[Data for this exercise Boundary: Start]

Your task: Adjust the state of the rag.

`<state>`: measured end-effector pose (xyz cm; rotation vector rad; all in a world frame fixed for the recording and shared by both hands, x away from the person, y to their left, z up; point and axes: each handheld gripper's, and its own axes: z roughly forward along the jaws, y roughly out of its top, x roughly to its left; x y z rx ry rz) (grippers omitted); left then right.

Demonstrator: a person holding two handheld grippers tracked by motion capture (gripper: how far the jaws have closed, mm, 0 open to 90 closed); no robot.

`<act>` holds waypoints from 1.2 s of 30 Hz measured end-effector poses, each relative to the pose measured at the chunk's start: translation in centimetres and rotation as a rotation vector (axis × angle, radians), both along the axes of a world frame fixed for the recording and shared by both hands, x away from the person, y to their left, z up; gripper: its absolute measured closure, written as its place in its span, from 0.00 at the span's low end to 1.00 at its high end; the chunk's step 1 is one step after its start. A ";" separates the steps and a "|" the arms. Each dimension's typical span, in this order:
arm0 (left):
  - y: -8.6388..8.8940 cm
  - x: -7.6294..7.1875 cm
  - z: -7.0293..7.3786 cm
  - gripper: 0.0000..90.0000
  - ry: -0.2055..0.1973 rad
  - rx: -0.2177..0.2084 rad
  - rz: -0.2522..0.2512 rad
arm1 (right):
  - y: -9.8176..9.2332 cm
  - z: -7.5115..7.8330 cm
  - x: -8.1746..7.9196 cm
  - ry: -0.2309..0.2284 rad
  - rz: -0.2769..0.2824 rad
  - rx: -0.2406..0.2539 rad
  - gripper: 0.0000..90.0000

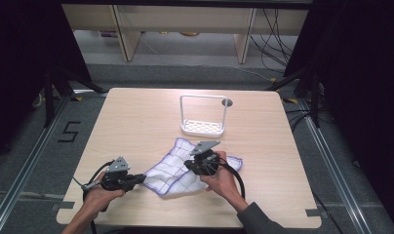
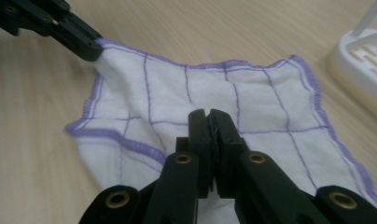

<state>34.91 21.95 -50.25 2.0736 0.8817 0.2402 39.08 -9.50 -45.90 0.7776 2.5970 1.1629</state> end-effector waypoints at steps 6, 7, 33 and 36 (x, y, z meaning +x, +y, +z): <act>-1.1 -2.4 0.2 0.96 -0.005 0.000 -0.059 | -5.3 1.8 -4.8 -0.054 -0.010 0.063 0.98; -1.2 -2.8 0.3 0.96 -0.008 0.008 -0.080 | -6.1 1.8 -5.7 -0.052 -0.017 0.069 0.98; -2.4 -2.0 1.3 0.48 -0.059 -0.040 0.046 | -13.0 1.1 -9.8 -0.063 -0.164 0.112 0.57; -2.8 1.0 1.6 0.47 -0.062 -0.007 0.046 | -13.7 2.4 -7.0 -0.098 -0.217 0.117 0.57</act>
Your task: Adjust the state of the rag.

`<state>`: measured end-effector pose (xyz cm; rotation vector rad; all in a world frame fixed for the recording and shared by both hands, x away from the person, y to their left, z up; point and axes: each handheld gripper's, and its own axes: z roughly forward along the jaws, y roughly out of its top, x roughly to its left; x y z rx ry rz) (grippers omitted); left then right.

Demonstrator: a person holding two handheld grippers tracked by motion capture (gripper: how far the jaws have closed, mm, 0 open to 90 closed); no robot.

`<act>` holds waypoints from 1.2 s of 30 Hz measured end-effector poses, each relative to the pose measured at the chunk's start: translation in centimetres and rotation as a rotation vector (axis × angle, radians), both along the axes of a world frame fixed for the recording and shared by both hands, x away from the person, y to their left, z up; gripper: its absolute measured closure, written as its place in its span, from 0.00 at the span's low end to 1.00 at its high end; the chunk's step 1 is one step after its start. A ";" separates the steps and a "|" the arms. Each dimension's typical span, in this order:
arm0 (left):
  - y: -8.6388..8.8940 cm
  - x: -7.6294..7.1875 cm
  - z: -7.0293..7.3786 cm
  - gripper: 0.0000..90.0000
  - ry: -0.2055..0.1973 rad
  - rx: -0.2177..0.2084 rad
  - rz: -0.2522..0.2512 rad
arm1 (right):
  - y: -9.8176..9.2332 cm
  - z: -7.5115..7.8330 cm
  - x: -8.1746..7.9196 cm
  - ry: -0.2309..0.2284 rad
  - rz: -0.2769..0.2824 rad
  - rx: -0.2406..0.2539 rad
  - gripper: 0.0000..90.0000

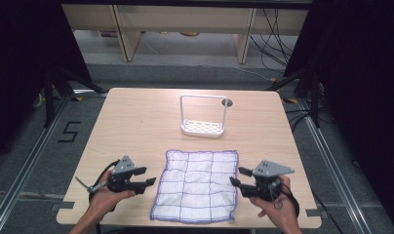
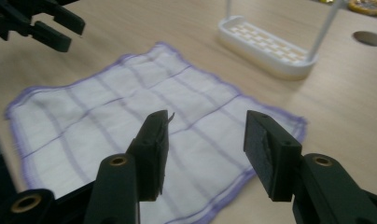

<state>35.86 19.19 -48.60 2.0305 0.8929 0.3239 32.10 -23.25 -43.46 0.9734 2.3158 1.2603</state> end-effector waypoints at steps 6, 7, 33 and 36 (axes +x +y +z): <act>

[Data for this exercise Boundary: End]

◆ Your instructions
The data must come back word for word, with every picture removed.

◆ Response for this exercise
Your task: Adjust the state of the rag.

`<state>`: measured end-effector pose (xyz cm; rotation vector rad; all in a world frame fixed for the recording and shared by both hands, x away from the person, y to their left, z up; point and axes: each handheld gripper's, and its own axes: z roughly forward along the jaws, y roughly out of its top, x roughly to its left; x y z rx ry rz) (grippers omitted); left then right.

Demonstrator: a person holding two handheld grippers tracked by motion capture (gripper: how far the jaws have closed, mm, 0 open to 90 closed); no robot.

`<act>` holds waypoints from 1.2 s of 30 Hz measured end-effector poses, each relative to the pose measured at the chunk's start: translation in centimetres and rotation as a rotation vector (axis × angle, radians), both along the axes of a world frame fixed for the recording and shared by both hands, x away from the person, y to their left, z up; gripper: its absolute measured closure, written as its place in its span, from 0.00 at the span's low end to 1.00 at its high end; the chunk's step 1 is one step after its start. A ";" separates the steps and a "|" the arms. Each dimension's typical span, in this order:
arm0 (left):
  - y: -8.6388..8.8940 cm
  - x: -7.6294..7.1875 cm
  - z: -7.0293..7.3786 cm
  - gripper: 0.0000..90.0000
  - ry: -0.2055..0.1973 rad
  - rx: -0.2177..0.2084 rad
  - rz: -0.2522..0.2512 rad
arm1 (right):
  - y: -9.8176..9.2332 cm
  - z: -7.5115..7.8330 cm
  - x: -8.1746..7.9196 cm
  - ry: -0.2309..0.2284 rad
  - rz: -0.2769..0.2824 rad
  - rx: -0.2406..0.2539 rad
  - gripper: 0.0000..90.0000


<state>34.91 21.95 -50.25 2.0736 0.8817 0.2402 39.08 -9.50 -45.90 0.7776 2.5970 1.1629</state> end-effector waypoints at steps 6, 7, 33 and 36 (x, y, z meaning +x, +y, +z): <act>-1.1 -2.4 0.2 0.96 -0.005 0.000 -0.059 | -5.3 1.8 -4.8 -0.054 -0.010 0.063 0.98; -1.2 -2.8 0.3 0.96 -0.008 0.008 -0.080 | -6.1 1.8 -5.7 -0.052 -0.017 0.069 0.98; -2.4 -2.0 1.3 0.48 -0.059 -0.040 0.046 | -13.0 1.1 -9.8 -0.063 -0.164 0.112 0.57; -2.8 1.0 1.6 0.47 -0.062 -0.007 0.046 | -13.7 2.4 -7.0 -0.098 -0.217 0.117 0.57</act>
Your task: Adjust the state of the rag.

`<state>`: measured end-effector pose (xyz cm; rotation vector rad; all in a world frame fixed for the recording and shared by both hands, x away from the person, y to their left, z up; point and axes: each handheld gripper's, and its own axes: z roughly forward along the jaws, y roughly out of its top, x roughly to its left; x y z rx ry rz) (grippers omitted); left then right.

Demonstrator: a person holding two handheld grippers tracked by motion capture (gripper: how far the jaws have closed, mm, 0 open to 90 closed); no robot.

`<act>` holds waypoints from 1.2 s of 30 Hz measured end-effector poses, each relative to the pose measured at the chunk's start: translation in centimetres and rotation as a rotation vector (axis × angle, radians), both along the axes of a world frame fixed for the recording and shared by both hands, x away from the person, y to their left, z up; gripper: its absolute measured closure, written as its place in its span, from 0.00 at the span's low end to 1.00 at its high end; the chunk's step 1 is one step after its start. A ";" separates the steps and a "|" the arms. Each dimension's typical span, in this order:
arm0 (left):
  - y: -8.6388..8.8940 cm
  - x: -7.6294..7.1875 cm
  - z: -7.0293..7.3786 cm
  - gripper: 0.0000..90.0000
  - ry: -0.2055..0.1973 rad
  - rx: -0.2177..0.2084 rad
  - rz: -0.2522..0.2512 rad
arm1 (right):
  - y: -9.8176..9.2332 cm
  - z: -7.5115..7.8330 cm
  - x: -8.1746..7.9196 cm
  - ry: -0.2309..0.2284 rad
  - rz: -0.2769..0.2824 rad
  - rx: -0.2406..0.2539 rad
  - gripper: 0.0000..90.0000


<state>35.86 19.19 -48.60 2.0305 0.8929 0.3239 32.10 -23.25 -43.46 0.9734 2.3158 1.2603</state> end-effector waypoints at steps 6, 7, 33 and 36 (axes +x +y +z): <act>

The answer given above is complete.